# Work task:
In the entries below, every line that contains "trace" must be located and copied.

# Data to examine:
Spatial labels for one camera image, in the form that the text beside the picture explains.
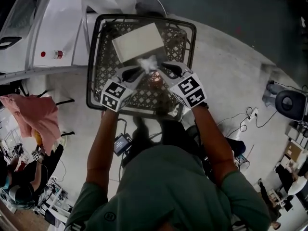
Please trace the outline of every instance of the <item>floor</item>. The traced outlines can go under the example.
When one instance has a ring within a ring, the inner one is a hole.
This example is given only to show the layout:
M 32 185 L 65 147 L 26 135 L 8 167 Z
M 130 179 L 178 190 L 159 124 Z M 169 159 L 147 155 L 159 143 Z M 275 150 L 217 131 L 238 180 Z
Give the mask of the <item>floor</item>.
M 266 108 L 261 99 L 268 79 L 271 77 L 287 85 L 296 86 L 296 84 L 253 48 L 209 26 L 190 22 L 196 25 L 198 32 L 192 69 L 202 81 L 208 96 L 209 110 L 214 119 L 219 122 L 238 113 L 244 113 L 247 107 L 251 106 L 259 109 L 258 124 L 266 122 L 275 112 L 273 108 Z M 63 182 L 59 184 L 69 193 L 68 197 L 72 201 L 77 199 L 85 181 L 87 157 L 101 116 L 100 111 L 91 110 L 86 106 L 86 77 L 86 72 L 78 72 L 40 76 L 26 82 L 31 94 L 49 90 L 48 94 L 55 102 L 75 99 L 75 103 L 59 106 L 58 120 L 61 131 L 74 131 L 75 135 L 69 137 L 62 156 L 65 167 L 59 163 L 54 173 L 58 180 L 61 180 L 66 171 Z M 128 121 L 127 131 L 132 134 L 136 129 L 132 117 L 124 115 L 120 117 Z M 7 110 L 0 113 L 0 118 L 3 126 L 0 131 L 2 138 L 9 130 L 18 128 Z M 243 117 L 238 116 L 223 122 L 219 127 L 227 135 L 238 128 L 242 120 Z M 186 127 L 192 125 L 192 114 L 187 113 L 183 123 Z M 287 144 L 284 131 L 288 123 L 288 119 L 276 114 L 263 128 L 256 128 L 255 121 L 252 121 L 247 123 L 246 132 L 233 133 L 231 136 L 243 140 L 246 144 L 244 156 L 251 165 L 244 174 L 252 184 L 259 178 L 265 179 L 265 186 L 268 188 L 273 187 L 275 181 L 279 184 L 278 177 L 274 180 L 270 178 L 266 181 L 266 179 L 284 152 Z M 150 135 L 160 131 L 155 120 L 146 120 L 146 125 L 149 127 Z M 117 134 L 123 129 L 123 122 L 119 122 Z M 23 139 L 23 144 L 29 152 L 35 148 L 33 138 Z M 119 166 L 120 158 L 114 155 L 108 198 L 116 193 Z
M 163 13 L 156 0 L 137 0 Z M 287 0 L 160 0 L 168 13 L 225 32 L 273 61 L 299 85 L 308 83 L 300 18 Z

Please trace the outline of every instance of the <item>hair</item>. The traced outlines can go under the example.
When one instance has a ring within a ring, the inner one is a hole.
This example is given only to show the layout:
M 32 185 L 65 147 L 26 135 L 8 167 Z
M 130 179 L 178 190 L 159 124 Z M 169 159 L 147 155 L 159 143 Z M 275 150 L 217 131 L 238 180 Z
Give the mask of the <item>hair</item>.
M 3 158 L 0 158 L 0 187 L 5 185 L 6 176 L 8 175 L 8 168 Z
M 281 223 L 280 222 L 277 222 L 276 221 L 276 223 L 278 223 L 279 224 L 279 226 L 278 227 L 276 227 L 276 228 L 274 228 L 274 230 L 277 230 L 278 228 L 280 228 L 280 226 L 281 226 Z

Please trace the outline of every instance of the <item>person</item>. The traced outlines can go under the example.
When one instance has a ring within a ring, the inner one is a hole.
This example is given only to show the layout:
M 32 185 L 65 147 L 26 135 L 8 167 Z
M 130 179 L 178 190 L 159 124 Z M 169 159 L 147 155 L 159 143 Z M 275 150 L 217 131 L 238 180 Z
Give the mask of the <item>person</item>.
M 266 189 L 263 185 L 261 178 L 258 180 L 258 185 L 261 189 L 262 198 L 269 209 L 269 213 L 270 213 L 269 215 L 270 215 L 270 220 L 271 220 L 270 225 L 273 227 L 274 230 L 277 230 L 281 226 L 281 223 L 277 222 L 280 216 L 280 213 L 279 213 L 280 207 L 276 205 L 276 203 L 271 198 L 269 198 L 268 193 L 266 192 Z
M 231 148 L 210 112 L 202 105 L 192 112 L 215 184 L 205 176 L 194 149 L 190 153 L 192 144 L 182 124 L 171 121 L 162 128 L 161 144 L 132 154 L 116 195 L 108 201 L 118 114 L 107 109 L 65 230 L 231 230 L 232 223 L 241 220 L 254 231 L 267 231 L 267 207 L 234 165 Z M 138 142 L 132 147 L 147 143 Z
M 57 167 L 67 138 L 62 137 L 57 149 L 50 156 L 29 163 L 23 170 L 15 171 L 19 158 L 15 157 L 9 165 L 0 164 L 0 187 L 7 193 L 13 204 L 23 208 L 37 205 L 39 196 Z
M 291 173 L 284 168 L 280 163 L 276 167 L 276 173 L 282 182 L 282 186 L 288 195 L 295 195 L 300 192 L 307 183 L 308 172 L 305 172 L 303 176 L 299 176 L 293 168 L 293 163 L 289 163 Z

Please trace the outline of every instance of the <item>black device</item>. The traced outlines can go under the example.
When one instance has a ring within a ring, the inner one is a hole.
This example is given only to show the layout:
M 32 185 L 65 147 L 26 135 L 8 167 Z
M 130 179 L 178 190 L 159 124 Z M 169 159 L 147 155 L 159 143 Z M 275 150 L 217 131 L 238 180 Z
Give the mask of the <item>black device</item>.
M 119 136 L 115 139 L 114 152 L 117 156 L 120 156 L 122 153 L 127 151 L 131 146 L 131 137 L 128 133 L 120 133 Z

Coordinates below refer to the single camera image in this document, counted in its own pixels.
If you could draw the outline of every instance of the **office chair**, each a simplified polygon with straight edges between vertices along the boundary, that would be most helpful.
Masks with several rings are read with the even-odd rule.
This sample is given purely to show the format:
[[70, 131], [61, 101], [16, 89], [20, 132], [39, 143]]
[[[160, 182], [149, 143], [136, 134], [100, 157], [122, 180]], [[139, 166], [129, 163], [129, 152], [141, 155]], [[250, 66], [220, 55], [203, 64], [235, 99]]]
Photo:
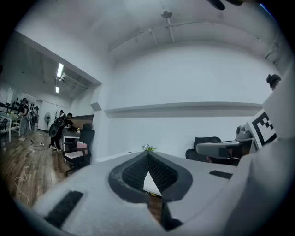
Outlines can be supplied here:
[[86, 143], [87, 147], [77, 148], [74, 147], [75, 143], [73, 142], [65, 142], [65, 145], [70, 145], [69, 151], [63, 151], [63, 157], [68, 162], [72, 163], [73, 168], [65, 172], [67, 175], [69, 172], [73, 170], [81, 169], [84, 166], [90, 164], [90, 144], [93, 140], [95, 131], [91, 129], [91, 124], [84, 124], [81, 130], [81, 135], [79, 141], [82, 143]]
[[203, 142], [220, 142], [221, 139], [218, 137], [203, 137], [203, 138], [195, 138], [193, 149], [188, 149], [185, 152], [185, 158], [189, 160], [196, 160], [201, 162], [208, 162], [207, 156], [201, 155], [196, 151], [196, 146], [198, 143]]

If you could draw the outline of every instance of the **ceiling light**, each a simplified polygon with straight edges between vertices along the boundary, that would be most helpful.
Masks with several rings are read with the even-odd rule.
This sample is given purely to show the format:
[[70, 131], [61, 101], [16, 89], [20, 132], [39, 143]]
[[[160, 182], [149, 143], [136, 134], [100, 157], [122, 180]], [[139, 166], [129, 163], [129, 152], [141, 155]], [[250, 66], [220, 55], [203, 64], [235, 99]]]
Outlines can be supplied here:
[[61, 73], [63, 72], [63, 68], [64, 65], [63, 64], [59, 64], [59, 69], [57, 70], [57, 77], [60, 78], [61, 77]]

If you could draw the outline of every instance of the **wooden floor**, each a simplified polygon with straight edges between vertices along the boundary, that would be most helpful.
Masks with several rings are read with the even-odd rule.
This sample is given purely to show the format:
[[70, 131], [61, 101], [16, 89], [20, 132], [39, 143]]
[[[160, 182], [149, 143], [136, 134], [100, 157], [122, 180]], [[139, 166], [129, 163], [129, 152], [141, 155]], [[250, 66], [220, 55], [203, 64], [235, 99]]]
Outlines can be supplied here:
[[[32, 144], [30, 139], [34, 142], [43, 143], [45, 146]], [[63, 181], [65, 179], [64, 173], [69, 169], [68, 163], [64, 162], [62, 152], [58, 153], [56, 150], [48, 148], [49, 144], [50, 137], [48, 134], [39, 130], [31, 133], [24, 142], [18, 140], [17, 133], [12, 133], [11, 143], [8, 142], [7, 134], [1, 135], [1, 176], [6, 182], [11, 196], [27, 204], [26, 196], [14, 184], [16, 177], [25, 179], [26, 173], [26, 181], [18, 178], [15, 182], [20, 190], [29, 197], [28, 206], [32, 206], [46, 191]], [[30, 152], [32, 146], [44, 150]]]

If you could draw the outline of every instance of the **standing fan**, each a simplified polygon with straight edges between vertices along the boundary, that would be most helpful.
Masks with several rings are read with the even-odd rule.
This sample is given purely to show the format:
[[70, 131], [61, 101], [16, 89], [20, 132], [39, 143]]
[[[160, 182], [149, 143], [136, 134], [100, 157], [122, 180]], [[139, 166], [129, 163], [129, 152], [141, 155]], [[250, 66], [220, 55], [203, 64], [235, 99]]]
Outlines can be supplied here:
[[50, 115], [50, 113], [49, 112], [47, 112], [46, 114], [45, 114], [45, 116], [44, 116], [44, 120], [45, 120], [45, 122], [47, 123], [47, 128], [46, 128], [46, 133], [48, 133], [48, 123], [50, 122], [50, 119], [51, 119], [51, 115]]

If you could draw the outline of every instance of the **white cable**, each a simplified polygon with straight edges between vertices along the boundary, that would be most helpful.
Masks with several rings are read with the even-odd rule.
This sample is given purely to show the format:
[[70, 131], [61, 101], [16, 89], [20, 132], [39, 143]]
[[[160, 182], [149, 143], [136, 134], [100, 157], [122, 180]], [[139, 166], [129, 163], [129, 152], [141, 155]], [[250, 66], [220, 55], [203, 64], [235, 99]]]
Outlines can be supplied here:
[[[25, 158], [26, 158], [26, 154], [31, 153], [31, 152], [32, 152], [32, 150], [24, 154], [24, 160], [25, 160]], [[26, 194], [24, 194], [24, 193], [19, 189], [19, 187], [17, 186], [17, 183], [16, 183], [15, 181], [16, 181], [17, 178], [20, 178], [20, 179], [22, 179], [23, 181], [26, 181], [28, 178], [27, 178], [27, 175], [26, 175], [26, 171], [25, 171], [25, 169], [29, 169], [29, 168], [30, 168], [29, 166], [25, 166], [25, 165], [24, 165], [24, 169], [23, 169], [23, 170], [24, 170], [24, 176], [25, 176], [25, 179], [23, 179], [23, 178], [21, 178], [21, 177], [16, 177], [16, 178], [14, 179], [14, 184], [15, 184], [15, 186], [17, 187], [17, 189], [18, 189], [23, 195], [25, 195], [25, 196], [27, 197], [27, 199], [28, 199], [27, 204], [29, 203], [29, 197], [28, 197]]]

# Answer space:
Please trace the outline of every instance of the <item>floor</item>. The traced outlines can go under the example.
Please trace the outline of every instance of the <item>hair</item>. The traced outlines can go under the example.
Please trace the outline of every instance of the <item>person</item>. The traced outlines can go under the example.
Please trace the outline of every instance of the <item>black device</item>. The traced outlines can go under the example.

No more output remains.